§ **Task item**: Search the listing for the word "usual" and copy every line where it turns up.

§ **Available data**:

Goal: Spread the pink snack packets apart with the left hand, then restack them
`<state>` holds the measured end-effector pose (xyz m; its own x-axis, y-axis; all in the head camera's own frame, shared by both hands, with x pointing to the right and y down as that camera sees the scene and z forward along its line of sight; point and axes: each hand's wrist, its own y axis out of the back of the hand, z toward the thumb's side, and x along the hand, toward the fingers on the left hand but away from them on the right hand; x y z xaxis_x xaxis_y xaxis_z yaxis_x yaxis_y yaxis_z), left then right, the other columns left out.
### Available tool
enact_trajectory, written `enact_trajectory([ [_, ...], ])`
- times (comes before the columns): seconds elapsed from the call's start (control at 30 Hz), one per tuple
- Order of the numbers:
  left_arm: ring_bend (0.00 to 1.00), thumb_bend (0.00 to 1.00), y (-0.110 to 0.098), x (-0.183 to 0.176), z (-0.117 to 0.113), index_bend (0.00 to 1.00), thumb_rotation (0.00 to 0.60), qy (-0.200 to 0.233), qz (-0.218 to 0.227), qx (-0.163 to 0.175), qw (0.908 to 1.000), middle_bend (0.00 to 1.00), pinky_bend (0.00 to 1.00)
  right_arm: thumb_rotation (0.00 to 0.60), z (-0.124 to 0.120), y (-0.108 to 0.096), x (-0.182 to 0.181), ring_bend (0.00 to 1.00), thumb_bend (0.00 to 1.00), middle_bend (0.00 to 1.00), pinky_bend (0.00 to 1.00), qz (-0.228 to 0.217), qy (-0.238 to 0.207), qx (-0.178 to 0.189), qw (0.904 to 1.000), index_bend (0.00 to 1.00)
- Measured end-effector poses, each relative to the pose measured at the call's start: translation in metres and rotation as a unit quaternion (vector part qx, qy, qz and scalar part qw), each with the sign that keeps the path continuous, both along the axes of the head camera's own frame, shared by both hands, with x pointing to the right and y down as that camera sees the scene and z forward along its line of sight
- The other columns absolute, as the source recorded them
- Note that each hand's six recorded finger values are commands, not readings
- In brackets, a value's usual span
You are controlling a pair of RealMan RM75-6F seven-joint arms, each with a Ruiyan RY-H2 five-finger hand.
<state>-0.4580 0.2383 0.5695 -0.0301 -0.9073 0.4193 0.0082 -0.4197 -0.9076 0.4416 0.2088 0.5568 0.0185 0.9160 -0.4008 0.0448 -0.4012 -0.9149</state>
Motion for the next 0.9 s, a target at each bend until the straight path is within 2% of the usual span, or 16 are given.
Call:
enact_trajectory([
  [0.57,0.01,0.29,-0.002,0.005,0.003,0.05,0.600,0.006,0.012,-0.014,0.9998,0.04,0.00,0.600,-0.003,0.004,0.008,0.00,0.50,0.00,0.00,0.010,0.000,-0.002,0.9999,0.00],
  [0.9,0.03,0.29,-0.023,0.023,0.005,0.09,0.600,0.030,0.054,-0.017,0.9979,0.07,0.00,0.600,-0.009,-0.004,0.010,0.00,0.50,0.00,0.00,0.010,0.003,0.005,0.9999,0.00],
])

§ **Written response**:
- In brackets, a value's usual span
Motion for the next 0.9 s, a target at each bend until the straight path is within 2% of the usual span, or 16 are given.

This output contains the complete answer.